In the material below, which lines hold the word "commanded"? Pick each one out.

══════

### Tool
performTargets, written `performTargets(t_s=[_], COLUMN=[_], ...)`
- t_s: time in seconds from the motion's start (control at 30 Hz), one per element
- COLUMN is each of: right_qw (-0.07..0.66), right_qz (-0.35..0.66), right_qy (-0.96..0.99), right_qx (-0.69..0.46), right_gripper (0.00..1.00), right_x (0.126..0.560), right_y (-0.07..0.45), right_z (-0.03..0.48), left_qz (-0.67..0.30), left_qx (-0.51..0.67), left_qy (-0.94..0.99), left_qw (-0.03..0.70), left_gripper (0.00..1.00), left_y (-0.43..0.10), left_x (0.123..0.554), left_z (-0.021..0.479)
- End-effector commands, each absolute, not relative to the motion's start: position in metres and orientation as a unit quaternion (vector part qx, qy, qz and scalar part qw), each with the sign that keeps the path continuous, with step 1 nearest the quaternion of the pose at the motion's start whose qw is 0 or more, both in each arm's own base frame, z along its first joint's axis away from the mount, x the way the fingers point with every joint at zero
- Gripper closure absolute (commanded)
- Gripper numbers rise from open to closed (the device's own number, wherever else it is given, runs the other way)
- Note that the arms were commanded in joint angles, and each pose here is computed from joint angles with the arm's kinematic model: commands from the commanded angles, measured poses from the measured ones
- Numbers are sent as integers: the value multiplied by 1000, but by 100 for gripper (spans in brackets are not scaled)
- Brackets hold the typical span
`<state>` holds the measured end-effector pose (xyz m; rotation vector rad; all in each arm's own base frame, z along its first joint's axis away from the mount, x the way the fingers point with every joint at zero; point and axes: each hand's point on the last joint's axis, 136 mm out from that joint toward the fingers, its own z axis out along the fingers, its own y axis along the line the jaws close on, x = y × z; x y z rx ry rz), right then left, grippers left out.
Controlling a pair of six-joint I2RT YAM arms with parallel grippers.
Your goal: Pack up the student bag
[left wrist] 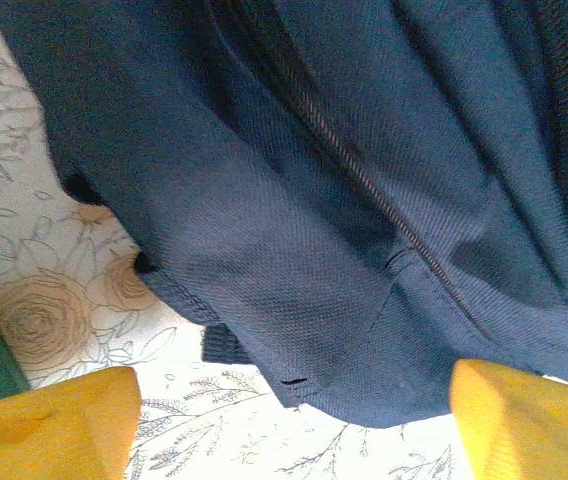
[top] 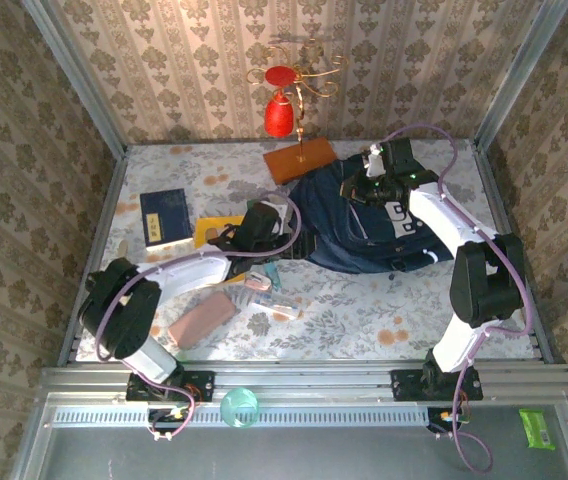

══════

▶ [EXPECTED OUTPUT]
- Gripper closure absolute (commanded)
- Note that the arms were commanded in joint angles, and each pose here is computed from joint angles with the arm's kinematic model: commands from the commanded angles, measured poses from the measured ones

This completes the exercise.